Copy out once more, exactly, the line with "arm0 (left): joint" and all the lines after it, up to the last line of the data.

◇ ◇ ◇ ◇ ◇ ◇ ◇

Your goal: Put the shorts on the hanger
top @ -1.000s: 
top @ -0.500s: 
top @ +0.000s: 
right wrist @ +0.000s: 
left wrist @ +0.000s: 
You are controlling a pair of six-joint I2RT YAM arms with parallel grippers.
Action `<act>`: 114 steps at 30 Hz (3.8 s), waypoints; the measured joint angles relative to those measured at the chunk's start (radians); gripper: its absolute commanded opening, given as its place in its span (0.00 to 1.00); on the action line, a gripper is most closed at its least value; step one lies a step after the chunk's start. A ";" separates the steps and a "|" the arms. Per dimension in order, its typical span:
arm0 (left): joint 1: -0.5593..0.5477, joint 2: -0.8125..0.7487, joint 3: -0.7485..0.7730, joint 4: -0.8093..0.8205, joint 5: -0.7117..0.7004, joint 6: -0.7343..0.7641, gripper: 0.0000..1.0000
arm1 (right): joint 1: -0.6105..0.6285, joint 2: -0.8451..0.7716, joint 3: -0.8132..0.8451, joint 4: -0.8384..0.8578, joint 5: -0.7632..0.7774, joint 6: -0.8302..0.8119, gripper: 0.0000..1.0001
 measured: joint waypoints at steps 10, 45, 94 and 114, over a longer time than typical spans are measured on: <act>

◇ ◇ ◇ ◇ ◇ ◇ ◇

**REPLY:**
arm0 (left): joint 1: -0.5593..0.5477, joint 2: -0.8125..0.7487, joint 3: -0.7485..0.7730, joint 4: -0.8093..0.8205, joint 5: -0.7117..0.7004, joint 6: -0.7343..0.7641, gripper: 0.0000..1.0000
arm1 (right): joint 1: -0.6105..0.6285, joint 2: -0.8451..0.7716, joint 3: -0.8132..0.8451, joint 4: -0.8384..0.8578, joint 5: -0.7632..0.7774, joint 6: -0.8302..0.8119, gripper: 0.0000..1.0001
 measured: joint waypoints at steps 10, 45, 94 and 114, over a longer time than typical spans are measured on: <act>

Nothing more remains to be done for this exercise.